What is expected => In the material below, find the line containing "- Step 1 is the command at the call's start" and the line containing "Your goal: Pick", then reproduce exactly both of them and every line between, and nothing else.

────────────────────

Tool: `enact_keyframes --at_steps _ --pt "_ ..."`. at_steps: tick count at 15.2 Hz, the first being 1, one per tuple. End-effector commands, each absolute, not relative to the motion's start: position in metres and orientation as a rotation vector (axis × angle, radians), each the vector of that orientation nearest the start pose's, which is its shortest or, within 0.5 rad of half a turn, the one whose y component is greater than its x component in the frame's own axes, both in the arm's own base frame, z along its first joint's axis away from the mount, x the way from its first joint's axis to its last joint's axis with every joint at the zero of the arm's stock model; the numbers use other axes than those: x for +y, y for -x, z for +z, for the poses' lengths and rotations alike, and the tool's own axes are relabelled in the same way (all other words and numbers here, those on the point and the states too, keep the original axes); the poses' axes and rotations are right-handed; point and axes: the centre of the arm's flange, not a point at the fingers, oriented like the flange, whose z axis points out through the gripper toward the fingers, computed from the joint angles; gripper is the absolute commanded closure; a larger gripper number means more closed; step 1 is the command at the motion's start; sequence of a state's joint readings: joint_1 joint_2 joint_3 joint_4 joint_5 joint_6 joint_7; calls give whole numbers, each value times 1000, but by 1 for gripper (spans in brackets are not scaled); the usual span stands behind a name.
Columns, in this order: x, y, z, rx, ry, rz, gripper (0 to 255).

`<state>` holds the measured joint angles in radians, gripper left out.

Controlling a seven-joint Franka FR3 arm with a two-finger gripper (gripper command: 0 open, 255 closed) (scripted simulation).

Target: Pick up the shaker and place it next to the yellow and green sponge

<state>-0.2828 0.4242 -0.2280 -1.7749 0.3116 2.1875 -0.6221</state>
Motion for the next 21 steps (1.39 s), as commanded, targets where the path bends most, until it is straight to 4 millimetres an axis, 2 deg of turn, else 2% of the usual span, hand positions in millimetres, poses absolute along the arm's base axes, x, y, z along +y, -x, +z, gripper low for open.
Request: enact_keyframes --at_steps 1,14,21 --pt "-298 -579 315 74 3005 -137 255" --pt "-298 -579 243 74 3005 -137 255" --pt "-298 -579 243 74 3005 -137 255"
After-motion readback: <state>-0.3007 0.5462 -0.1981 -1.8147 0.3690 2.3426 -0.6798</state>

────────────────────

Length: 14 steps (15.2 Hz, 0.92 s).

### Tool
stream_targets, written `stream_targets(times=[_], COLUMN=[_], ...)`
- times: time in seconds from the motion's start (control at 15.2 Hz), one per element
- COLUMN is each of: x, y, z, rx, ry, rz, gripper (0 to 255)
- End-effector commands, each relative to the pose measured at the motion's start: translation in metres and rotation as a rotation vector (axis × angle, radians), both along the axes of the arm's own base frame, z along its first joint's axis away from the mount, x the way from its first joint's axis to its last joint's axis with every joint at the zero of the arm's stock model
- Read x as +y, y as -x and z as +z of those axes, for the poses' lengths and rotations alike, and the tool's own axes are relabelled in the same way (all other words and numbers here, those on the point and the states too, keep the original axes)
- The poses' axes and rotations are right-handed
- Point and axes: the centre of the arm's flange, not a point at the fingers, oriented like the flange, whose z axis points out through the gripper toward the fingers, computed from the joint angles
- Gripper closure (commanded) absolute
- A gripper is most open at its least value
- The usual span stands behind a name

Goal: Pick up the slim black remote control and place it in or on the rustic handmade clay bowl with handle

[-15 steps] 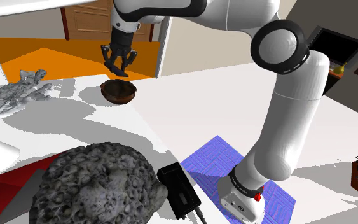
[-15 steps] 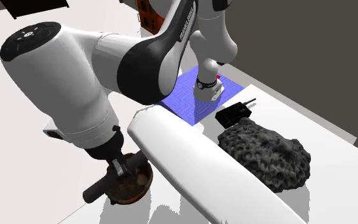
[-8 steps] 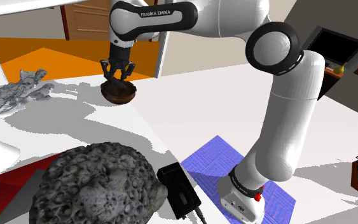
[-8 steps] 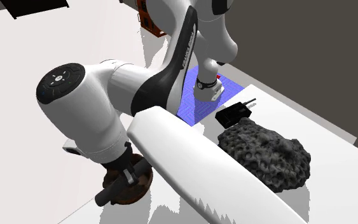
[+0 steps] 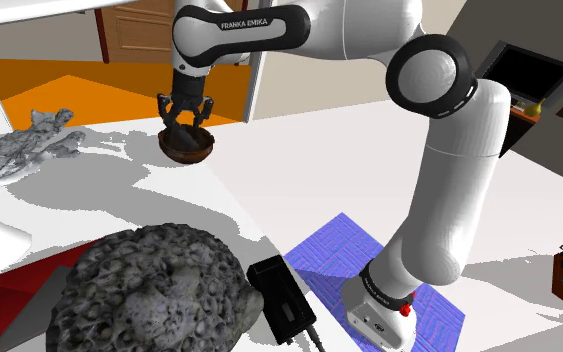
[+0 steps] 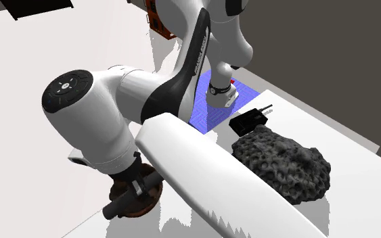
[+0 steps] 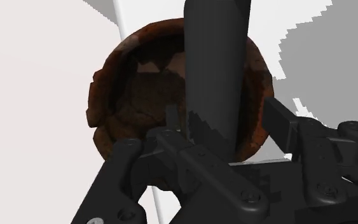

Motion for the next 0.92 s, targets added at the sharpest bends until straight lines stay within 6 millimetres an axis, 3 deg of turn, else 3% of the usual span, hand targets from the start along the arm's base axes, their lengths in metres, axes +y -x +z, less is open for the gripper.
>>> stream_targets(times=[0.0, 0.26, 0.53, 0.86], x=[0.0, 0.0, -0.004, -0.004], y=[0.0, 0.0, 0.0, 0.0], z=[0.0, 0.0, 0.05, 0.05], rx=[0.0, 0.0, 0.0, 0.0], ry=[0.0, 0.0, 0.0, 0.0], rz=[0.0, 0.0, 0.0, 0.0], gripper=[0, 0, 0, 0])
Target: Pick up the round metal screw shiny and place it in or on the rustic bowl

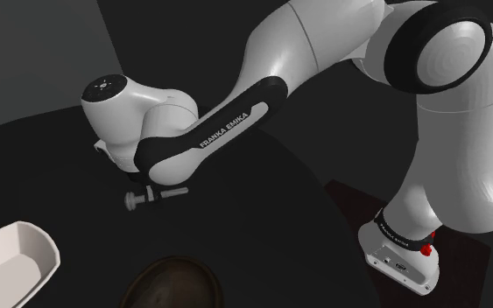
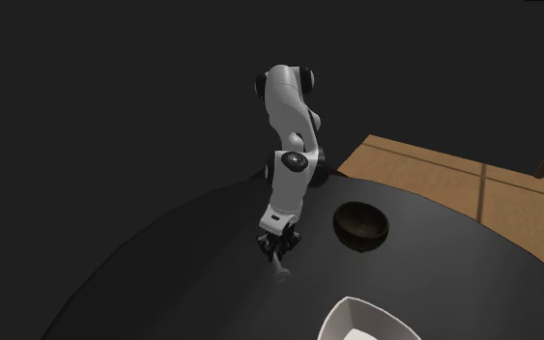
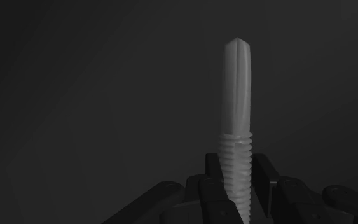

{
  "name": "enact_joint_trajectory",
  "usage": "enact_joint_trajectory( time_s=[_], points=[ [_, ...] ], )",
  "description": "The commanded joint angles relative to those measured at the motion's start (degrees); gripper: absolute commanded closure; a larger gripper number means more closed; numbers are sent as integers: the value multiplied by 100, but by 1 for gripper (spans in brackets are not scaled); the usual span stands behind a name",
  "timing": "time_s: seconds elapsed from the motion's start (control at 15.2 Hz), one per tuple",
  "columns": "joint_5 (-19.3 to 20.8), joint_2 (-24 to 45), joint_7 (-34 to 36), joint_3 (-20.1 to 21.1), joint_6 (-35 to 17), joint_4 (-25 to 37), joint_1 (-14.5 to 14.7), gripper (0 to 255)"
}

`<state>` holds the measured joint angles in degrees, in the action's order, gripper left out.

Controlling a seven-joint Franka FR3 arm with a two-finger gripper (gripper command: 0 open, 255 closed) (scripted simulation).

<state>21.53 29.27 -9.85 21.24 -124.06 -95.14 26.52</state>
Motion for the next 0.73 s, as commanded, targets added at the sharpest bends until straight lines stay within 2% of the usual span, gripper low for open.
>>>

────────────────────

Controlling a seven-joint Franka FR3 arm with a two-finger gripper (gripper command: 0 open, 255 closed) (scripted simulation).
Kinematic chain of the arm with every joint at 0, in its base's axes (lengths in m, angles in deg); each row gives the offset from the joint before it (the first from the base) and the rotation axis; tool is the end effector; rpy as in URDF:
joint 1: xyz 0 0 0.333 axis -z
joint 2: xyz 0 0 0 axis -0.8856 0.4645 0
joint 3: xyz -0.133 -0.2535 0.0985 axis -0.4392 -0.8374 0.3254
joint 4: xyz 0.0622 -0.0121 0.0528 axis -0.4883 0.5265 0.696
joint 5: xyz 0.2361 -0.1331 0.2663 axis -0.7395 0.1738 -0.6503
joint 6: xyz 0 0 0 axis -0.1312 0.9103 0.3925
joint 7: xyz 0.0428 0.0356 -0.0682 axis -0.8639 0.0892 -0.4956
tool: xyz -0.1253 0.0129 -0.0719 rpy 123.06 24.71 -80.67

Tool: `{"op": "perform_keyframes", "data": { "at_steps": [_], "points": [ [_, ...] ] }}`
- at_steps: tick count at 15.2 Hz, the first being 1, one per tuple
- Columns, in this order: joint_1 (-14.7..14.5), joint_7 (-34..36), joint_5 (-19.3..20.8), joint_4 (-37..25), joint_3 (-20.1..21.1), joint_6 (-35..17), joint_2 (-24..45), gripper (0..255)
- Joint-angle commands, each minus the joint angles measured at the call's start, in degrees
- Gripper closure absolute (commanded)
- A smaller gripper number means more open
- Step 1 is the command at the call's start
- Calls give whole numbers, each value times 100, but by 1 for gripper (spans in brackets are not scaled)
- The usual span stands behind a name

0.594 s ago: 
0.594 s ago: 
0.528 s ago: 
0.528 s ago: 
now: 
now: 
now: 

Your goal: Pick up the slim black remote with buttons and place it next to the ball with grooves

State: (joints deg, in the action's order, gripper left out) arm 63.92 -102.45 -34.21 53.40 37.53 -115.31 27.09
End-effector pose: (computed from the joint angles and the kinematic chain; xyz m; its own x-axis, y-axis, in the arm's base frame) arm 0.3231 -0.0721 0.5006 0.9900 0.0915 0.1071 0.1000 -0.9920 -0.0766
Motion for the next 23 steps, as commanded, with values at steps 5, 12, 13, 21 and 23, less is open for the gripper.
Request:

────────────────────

Answer to this problem =>
- Step 1 is the command at the call's start
- Calls give whole numbers, each value times 100, but by 1 for gripper (spans in brackets are not scaled)
- The usual span stands behind a name

0.594 s ago: 
0.594 s ago: 
0.528 s ago: 
0.528 s ago: 
now: 
now: 
now: 

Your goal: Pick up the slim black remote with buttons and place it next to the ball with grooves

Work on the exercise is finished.